- [Try it]:
Every line of the records below from the line with "Pixel (464, 315)" up to and including the line with "The room's upward" must be reproduced exactly, and no line outside that range.

- [Working data]:

[Start of section]

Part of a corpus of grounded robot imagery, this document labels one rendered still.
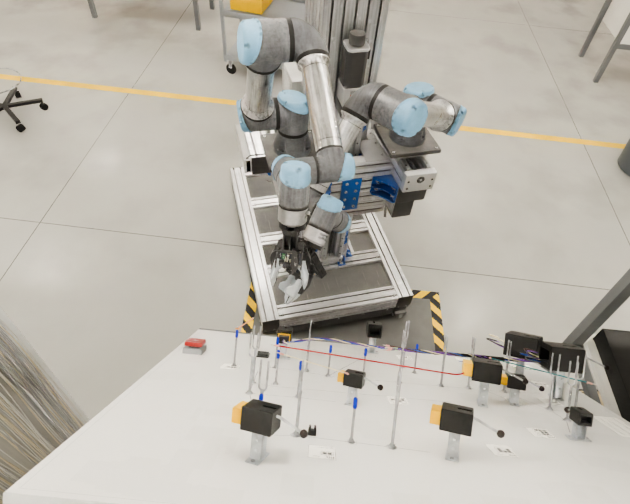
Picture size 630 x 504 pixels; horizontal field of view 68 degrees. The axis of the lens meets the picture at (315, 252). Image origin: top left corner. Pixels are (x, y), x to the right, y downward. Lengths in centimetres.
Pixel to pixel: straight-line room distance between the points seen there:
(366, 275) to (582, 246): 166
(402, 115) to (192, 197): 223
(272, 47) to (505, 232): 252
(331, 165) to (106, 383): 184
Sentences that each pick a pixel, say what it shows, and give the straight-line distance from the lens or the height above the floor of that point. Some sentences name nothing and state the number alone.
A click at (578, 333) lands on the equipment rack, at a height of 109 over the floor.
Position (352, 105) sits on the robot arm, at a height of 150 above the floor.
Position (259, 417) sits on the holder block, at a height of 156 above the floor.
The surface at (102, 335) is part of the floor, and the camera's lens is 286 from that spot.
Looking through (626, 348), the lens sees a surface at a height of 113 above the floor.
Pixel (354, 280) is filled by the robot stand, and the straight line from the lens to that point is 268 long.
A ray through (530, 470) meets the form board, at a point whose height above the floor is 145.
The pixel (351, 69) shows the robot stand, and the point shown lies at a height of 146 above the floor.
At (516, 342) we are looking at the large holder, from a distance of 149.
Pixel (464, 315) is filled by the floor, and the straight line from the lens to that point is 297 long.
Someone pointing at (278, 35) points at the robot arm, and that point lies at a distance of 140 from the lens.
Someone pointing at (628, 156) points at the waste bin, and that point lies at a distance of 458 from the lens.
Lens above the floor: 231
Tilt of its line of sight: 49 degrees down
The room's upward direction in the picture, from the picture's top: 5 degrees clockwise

[End of section]
[Start of section]

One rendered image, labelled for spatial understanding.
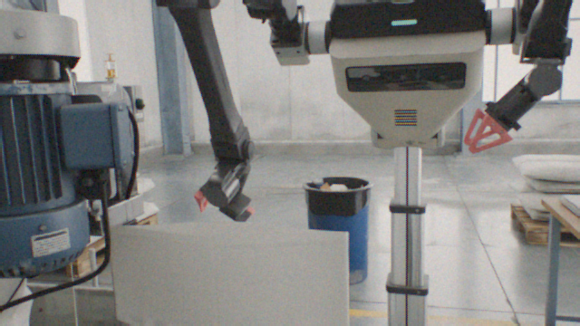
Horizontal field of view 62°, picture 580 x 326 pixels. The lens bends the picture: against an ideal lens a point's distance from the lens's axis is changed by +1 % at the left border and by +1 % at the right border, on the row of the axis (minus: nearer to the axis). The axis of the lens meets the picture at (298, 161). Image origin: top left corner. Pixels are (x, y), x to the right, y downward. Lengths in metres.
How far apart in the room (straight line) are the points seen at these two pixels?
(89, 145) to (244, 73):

[End of section]

- [Result]:
Pixel (464, 315) is filled by the floor, and the straight line from the lens to that point is 297 long.
Someone pointing at (278, 35) points at the robot arm, and that point lies at a distance of 140 from the lens.
Someone pointing at (628, 156) points at the waste bin, and that point lies at a distance of 458 from the lens.
Lens above the floor: 231
Tilt of its line of sight: 49 degrees down
The room's upward direction in the picture, from the picture's top: 5 degrees clockwise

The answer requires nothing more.